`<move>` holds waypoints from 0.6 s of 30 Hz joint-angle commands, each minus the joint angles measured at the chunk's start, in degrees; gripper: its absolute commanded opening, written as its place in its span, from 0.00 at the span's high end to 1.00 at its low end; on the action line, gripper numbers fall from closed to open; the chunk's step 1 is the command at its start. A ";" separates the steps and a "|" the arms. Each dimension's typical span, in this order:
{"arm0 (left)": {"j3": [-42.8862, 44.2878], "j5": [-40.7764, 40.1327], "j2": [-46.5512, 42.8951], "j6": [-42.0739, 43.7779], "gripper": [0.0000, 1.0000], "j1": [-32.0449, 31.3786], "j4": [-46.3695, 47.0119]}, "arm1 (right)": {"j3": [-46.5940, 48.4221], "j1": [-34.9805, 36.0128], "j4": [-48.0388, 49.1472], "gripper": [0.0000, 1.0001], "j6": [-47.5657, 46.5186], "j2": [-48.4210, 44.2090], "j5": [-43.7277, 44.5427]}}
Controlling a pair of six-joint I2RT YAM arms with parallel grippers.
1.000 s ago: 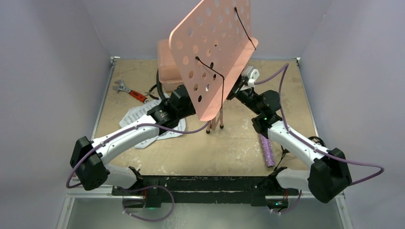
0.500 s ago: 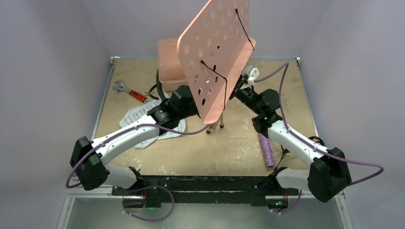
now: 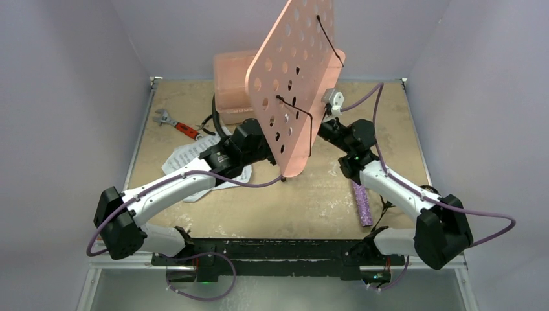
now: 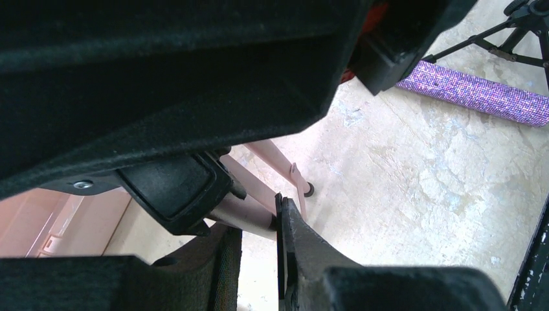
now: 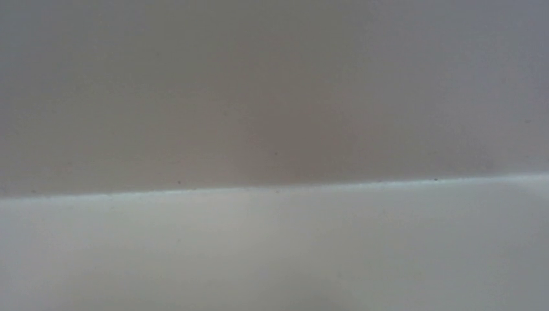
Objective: Set up the instrument practice props
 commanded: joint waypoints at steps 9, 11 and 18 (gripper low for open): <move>-2.29 -4.62 -1.51 0.92 1.00 -2.02 -4.42 | 7.62 1.27 3.43 1.00 -2.00 -2.24 4.76; -2.14 -6.13 -1.52 -0.04 1.00 -2.02 -5.05 | 8.66 1.27 3.83 1.00 -1.48 -2.31 5.58; -1.28 -10.56 -1.64 -1.41 1.00 -2.03 -8.38 | 11.00 1.27 5.25 1.00 -0.36 -3.55 10.86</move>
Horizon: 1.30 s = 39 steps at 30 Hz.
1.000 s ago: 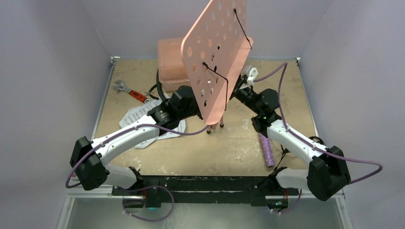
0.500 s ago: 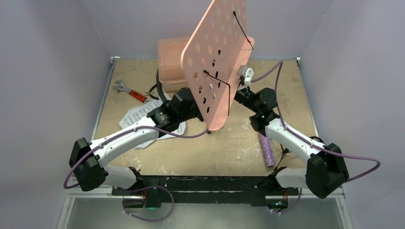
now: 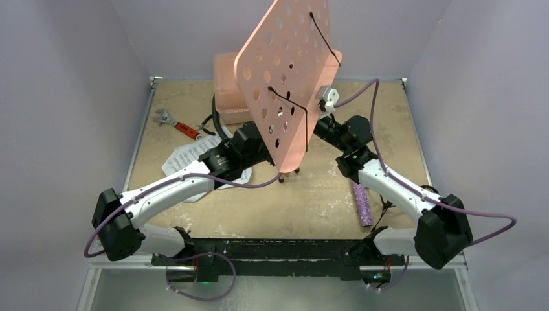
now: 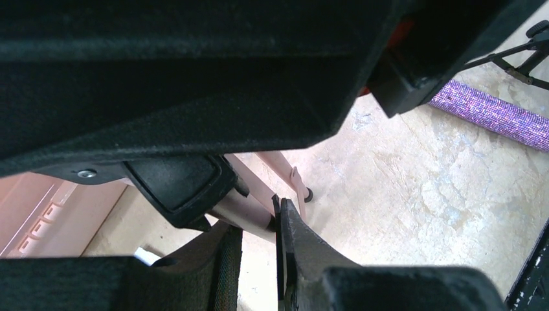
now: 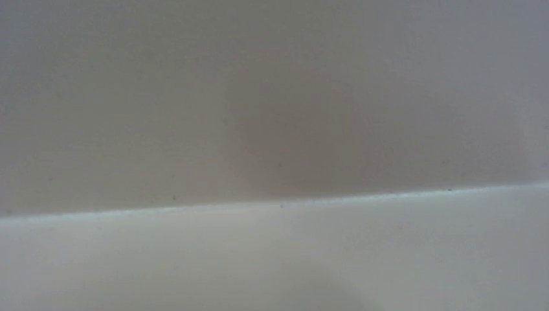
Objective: Set up the instrument practice props
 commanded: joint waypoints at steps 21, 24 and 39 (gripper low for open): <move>-9.16 -2.48 -9.35 -4.05 1.00 4.87 -4.33 | 7.33 -0.02 6.69 1.00 -5.03 -7.89 11.46; -9.05 -1.41 -9.18 -3.31 1.00 5.09 -5.37 | 9.18 0.00 5.94 1.00 -6.22 -7.74 11.30; -12.99 12.67 -9.09 -6.17 0.50 4.65 16.97 | 9.19 -0.04 8.51 1.00 -4.61 -7.29 12.23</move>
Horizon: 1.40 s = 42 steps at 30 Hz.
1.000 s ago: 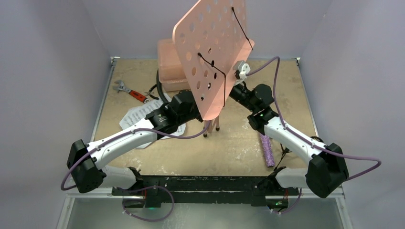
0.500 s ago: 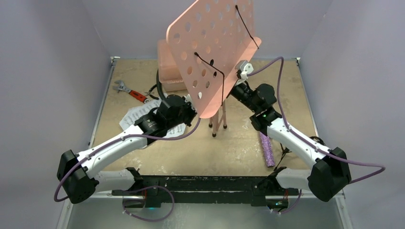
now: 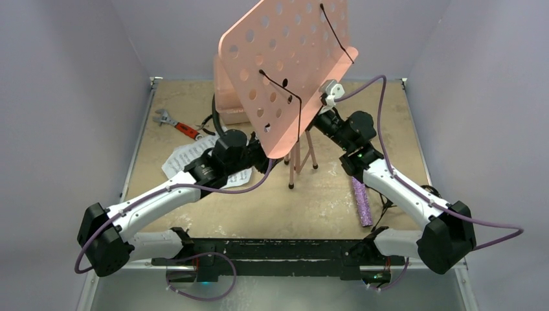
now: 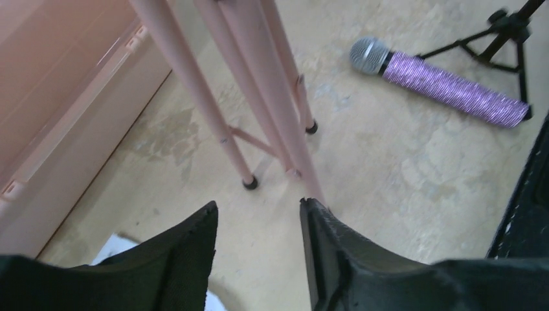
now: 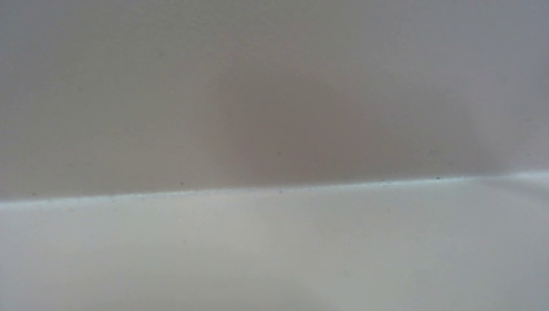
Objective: Set up the instrument practice props
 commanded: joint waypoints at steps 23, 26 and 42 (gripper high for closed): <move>1.78 -17.05 11.86 -3.31 0.71 -6.78 23.61 | 6.29 0.11 19.59 1.00 1.91 -4.68 4.75; 1.81 -16.68 11.65 -2.34 0.92 -6.79 22.07 | 6.70 0.09 19.57 1.00 1.93 -4.57 4.75; -0.89 -21.08 6.47 -0.70 1.00 -6.65 8.58 | 12.09 0.10 21.50 1.00 2.73 -2.55 3.08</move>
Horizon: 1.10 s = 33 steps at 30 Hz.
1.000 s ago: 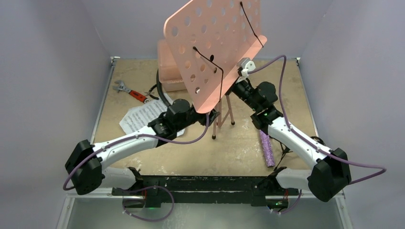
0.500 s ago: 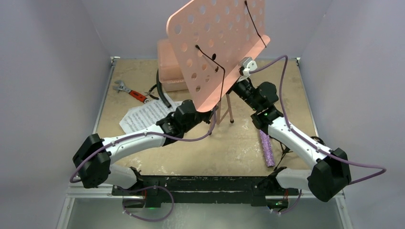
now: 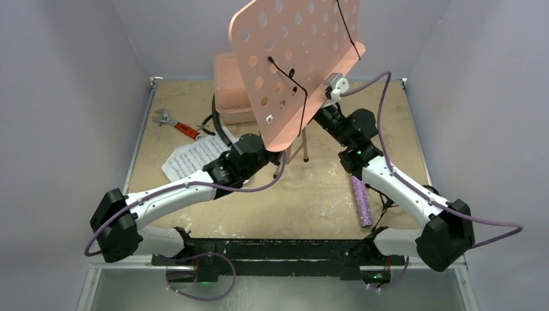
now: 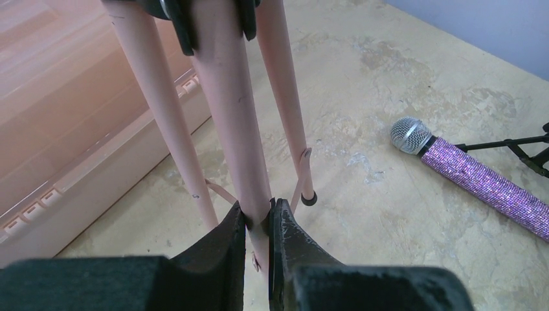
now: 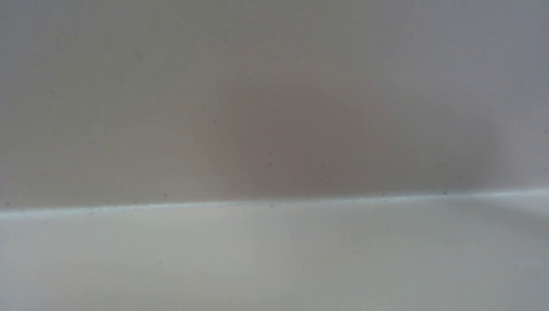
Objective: Set up the instrument practice props
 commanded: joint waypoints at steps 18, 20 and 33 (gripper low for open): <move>-1.89 -1.01 1.57 -1.35 1.00 1.11 -16.06 | 13.43 -0.15 18.61 1.00 -0.07 -2.99 -4.61; -1.97 -0.28 1.88 -1.60 1.00 1.58 -16.85 | 13.14 -0.17 18.75 1.00 -0.29 -3.44 -4.95; -1.08 0.28 4.03 1.77 1.00 2.56 -23.91 | 12.15 -0.21 19.36 1.00 -1.25 -5.61 -6.07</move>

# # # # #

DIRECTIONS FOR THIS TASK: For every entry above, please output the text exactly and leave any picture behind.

RESULT FOR THIS EXERCISE:
`<move>` holds waypoints from 0.6 s of 30 Hz joint-angle commands, each minus the joint angles measured at the chunk's start, in degrees; gripper: its absolute commanded opening, written as its place in its span, from 0.00 at the span's high end to 1.00 at its low end; on the action line, gripper numbers fall from closed to open; the chunk's step 1 is the command at its start. A ";" separates the steps and a "|" the arms. Each dimension's typical span, in this order:
{"arm0 (left)": {"j3": [-42.8862, 44.2878], "j5": [-40.7764, 40.1327], "j2": [-46.5512, 42.8951], "j6": [-42.0739, 43.7779], "gripper": [0.0000, 1.0000], "j1": [-32.0449, 31.3786], "j4": [-46.3695, 47.0119]}, "arm1 (right)": {"j3": [-46.5940, 48.4221], "j1": [-34.9805, 36.0128], "j4": [-48.0388, 49.1472], "gripper": [0.0000, 1.0001], "j6": [-47.5657, 46.5186], "j2": [-48.4210, 44.2090], "j5": [-43.7277, 44.5427]}}
Controlling a pair of six-joint I2RT YAM arms with parallel grippers.
1.000 s ago: 
0.500 s ago: 
now: 
now: 
now: 
Objective: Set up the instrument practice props
 commanded: joint waypoints at steps 9, 11 and 18 (gripper low for open): <move>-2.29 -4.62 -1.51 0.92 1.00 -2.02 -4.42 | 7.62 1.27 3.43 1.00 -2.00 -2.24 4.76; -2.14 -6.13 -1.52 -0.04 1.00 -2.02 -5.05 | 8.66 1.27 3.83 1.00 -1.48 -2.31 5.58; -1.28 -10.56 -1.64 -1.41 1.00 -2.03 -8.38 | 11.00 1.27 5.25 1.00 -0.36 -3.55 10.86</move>
Horizon: 1.30 s = 39 steps at 30 Hz.
1.000 s ago: 
0.500 s ago: 
now: 
now: 
now: 
Objective: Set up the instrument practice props
 commanded: joint waypoints at steps 21, 24 and 39 (gripper low for open): <move>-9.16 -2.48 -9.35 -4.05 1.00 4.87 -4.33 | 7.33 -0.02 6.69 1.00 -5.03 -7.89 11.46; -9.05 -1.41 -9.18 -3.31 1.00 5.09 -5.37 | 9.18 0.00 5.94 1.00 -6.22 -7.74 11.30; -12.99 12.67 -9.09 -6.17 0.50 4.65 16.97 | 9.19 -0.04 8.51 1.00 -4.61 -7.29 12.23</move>
Horizon: 1.40 s = 42 steps at 30 Hz.
1.000 s ago: 
0.500 s ago: 
now: 
now: 
now: 
Objective: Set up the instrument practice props
 commanded: joint waypoints at steps 23, 26 and 42 (gripper high for closed): <move>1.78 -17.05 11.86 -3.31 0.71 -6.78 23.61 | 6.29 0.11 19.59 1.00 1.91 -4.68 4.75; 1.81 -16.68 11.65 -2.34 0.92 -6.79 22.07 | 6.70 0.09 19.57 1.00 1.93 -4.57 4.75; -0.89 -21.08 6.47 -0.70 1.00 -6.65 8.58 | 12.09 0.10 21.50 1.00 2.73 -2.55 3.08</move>
Horizon: 1.10 s = 33 steps at 30 Hz.
1.000 s ago: 
0.500 s ago: 
now: 
now: 
now: 
Objective: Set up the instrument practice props
 commanded: joint waypoints at steps 18, 20 and 33 (gripper low for open): <move>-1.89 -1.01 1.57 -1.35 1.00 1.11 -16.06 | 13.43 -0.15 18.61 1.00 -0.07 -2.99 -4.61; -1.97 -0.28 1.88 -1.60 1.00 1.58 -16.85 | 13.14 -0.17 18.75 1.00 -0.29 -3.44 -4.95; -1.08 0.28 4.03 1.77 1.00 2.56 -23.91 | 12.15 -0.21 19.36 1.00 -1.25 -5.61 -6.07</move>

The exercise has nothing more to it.